### Data records
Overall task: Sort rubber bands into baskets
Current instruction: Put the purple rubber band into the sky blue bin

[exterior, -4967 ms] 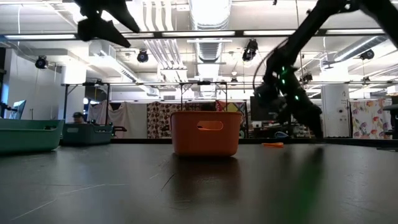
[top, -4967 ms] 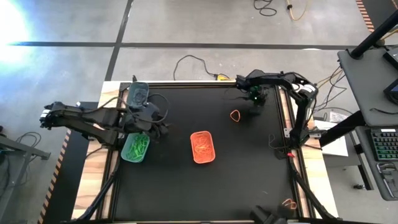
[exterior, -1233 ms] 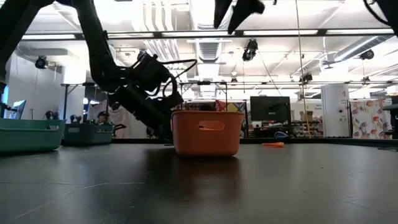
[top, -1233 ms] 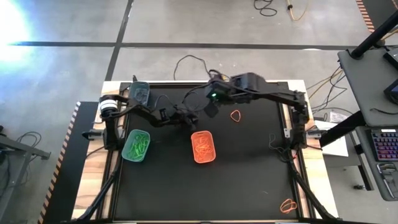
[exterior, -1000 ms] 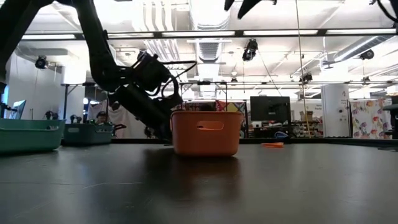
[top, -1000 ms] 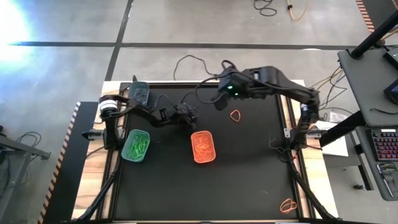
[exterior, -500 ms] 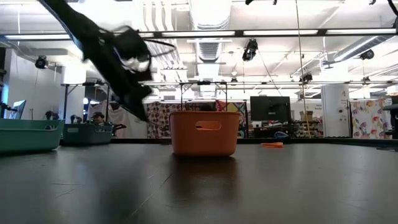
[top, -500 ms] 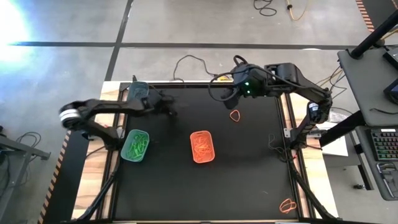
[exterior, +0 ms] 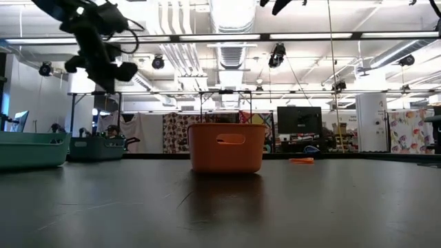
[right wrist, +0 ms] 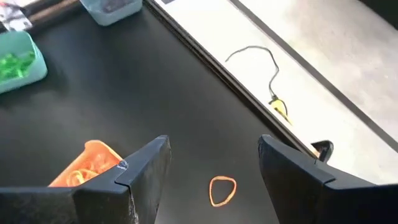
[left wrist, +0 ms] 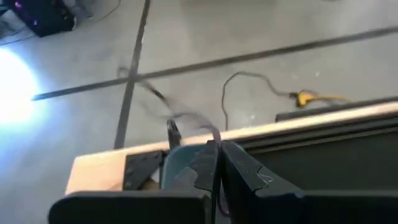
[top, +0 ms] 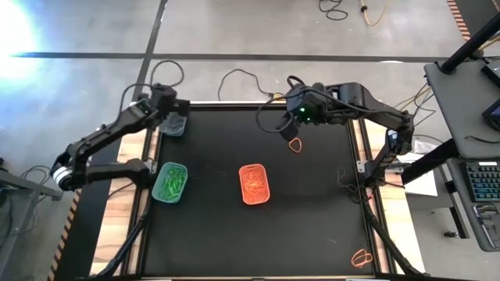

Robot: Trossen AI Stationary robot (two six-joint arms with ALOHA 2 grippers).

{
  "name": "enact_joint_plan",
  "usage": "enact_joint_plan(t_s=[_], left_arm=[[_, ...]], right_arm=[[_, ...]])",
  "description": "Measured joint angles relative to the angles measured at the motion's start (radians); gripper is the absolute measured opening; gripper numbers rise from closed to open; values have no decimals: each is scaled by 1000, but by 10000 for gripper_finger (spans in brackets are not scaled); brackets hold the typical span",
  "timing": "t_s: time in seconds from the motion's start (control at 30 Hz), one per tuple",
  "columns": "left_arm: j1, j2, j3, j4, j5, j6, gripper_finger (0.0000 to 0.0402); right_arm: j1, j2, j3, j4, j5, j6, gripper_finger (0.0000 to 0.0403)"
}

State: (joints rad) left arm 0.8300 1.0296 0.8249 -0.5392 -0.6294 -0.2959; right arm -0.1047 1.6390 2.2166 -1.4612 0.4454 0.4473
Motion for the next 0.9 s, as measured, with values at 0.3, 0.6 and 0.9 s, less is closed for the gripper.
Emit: enact_joint_plan(t_s=[0.3, 0.6, 0.9], left_arm=[[-8, 161, -7, 14, -160, -231, 0], [6, 368, -15, -39, -155, -405, 0], [38, 469, 0, -31, -105, -501, 0]], right_arm=[[26, -3, -15, -34, -8, 71, 233], [108, -16, -15, -110, -7, 215, 233], [190, -36, -16, -110, 13, 292, 233]])
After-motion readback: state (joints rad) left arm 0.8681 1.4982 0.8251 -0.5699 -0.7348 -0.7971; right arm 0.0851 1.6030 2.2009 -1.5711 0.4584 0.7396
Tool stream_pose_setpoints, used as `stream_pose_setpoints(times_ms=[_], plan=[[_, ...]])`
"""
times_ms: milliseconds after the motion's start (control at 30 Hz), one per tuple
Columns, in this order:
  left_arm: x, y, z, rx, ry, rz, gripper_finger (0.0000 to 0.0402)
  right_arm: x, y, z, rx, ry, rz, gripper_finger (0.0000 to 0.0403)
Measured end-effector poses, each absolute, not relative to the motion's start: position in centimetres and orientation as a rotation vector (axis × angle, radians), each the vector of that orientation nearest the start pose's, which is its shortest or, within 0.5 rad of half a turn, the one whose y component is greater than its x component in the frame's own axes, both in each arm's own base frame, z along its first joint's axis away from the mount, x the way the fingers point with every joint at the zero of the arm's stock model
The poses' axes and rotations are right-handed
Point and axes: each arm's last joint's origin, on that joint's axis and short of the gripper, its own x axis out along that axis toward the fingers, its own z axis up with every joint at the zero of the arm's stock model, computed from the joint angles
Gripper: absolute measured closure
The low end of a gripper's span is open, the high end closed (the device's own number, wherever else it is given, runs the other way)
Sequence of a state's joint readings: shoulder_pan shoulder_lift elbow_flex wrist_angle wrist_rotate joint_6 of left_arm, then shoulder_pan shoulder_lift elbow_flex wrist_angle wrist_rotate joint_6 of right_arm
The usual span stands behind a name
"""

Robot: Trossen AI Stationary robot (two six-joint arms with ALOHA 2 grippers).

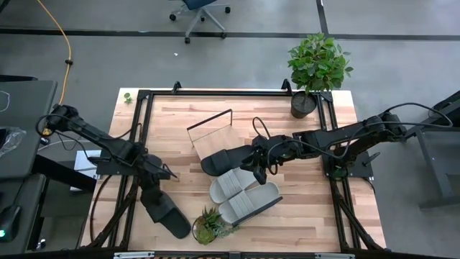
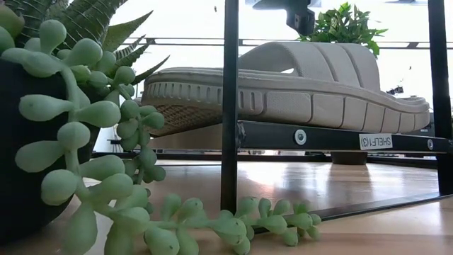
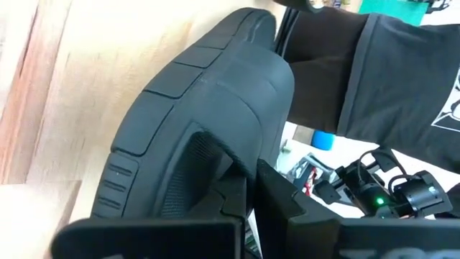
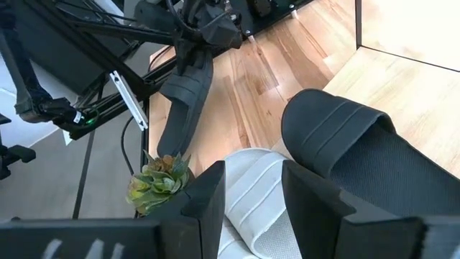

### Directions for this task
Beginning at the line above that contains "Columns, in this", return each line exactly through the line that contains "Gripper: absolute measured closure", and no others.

### Exercise result
Columns, in this order:
  left_arm: x, y, z, rx, ry, rz, gripper_finger (0.0000 to 0.0402)
  right_arm: x, y, z, rx, ry, rz, gripper_finger (0.0000 to 0.0403)
Measured end-effector poses, each absolute, not relative to the motion's start: position in centimetres and orientation as a rotation vector (axis × angle, radians), each the vector of that orientation nearest the start pose's, which is its shortest or, within 0.5 rad of half a turn, the one whose y component is greater than its x component in the frame's own axes, both in each arm's own base frame, z along its first joint's axis away from the mount, x the way the fingers point with every joint at the zero of the arm's stock model
The poses' axes and rotations are right-handed
Point and axes: each arm's last joint's origin, on that joint's axis and short of the gripper, its own x axis out along that axis toward the fingers, its own z axis up with every joint at the zero of the arm's stock model, computed from the joint angles
Gripper: absolute measured closure

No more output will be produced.